Должно быть, постояльцы уже направлялись на ужин. Был слышен звук ключей, которые они клали на стойку, и голоса детей, болтавших всякую чепуху. Мать так сильно потянула меня за волосы, что даже глаза на лоб вылезли. Но не скажу, что это было мне так уж неприятно.
«Ах, мама, если бы ты знала, что твоя хорошенькая Мари провела сегодня самый безобразный день в своей жизни».
Глава пятая
Теперь исчезла комбинация, которая была на мне накануне. Я положила ее в выдвижной ящик. Интересно, почему уборщице потребовалось забрать именно ее?

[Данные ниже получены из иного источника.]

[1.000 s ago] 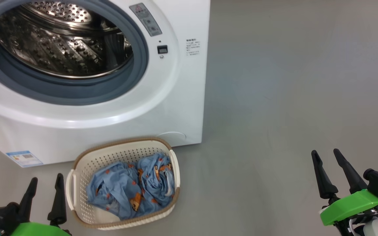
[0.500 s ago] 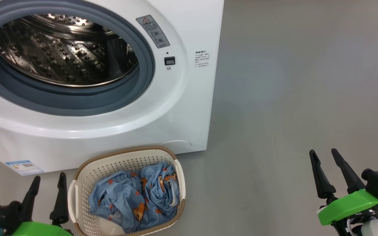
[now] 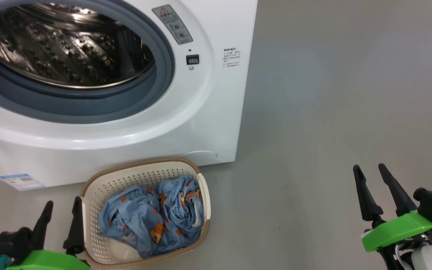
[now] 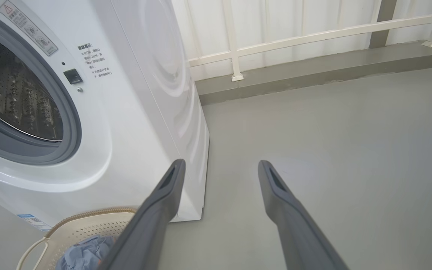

Это была хорошая комбинация, но кружева на ней уже слишком изношены и не выдержат новой стирки. Но уборщицу это не смущало. Она получала удовольствие от того, что совала нос в мои дела. Интересно, небось она надевала ее потом и с удовольствием рассматривала себя в зеркале, прежде чем прийти на работу в «Ирис»?
Уборщица тощая, несмотря на то, что много ест. У нее торчащий подбородок, тощие и длинные, как багеты, руки и ноги, и только бока выдаются в стороны. Украденная сорочка вполне подходила для такого тела.
Сейчас, в разгар сезона, работы в «Ирис» было много. Отель был постоянно забит. Гости то приезжали, то уезжали, накупавшись в море после долгих прогулок по развалинам крепости и всласть поспав на кроватях отеля. Приходящая прислуга появлялась теперь не только днем, но и по вечерам, работы хватало.
Каждые три дня приходило письмо от переводчика. Его стиль и почерк были всегда одинаковыми. В своих письмах он был совершенно иным, чем в тот день. Вспоминая все, что происходило у него дома, я с удовольствием читала гладкие и сдержанные фразы.